▸ WORK TASK
Verbatim copy, pictures excluded: every line from the one with "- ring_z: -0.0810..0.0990" through the final line of the data below, and no other line.

▸ MATERIAL PROVIDED
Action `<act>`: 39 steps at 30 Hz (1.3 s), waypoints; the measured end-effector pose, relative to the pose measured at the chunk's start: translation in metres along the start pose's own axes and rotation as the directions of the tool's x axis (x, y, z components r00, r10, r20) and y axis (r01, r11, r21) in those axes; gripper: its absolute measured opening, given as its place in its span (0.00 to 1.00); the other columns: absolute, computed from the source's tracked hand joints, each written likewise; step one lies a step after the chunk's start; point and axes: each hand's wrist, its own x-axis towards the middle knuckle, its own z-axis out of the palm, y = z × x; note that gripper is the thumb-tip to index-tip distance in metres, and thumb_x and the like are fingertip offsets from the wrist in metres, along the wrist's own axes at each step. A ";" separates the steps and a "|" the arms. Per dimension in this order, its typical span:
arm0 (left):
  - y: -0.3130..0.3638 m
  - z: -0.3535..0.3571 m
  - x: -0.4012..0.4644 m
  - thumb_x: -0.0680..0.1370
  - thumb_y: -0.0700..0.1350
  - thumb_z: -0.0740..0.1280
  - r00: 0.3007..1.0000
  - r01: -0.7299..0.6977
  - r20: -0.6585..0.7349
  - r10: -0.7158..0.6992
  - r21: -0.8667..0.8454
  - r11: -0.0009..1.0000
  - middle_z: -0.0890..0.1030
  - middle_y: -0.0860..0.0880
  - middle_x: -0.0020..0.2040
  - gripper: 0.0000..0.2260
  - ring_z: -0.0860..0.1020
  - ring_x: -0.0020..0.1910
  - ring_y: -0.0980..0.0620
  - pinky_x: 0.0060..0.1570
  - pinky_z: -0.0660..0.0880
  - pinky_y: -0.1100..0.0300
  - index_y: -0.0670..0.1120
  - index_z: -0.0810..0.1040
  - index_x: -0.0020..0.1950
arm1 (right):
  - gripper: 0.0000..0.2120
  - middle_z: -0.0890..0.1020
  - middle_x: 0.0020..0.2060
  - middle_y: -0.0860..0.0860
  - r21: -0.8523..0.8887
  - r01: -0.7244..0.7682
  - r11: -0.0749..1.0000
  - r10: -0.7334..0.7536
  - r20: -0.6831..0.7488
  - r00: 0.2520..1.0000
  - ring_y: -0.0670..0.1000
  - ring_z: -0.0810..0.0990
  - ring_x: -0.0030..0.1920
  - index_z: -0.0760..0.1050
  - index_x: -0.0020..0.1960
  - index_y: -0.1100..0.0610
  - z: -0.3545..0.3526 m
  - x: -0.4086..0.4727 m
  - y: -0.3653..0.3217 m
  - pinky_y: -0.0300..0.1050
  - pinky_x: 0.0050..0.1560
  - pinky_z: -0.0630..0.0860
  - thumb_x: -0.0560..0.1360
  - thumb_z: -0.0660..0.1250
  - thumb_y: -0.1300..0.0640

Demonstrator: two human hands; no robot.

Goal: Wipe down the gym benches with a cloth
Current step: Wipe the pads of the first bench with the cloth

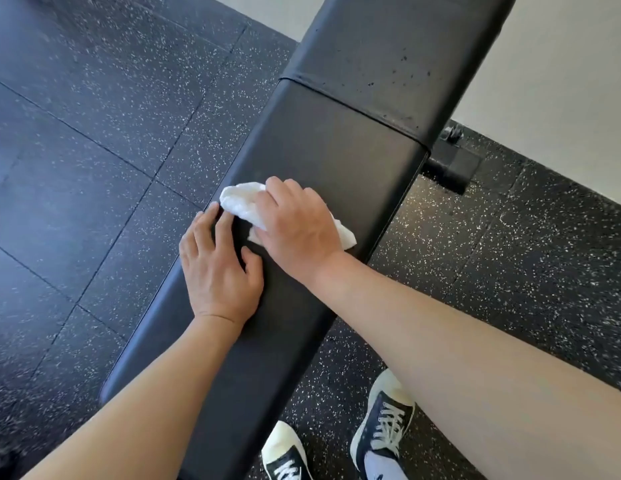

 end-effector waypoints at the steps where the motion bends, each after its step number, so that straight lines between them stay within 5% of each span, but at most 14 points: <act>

▸ ANSWER FOR THE TASK
  - ring_z: -0.0810..0.0990
  - ring_x: -0.0030..0.1920
  - index_z: -0.0760..0.1050
  - index_x: -0.0020..0.1960
  - index_y: -0.1100..0.0610
  - z: -0.3545..0.3526 m
  - x: -0.4086..0.4727 m
  - y: -0.3653..0.3217 m
  - pinky_y: -0.0300..0.1050
  - pinky_x: 0.0050..0.1560
  - pinky_z: -0.0630..0.0860
  - thumb_x: -0.0560..0.1360
  - thumb_z: -0.0660..0.1250
  - thumb_y: -0.1300..0.0640

Demonstrator: two human hands; no robot.

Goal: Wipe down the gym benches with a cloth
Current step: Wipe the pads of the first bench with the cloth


 end-effector waypoints at the steps where the motion bends, each after its step number, so that straight lines between them stay within 5% of each span, but at most 14 points: <act>

The exercise requires no further output.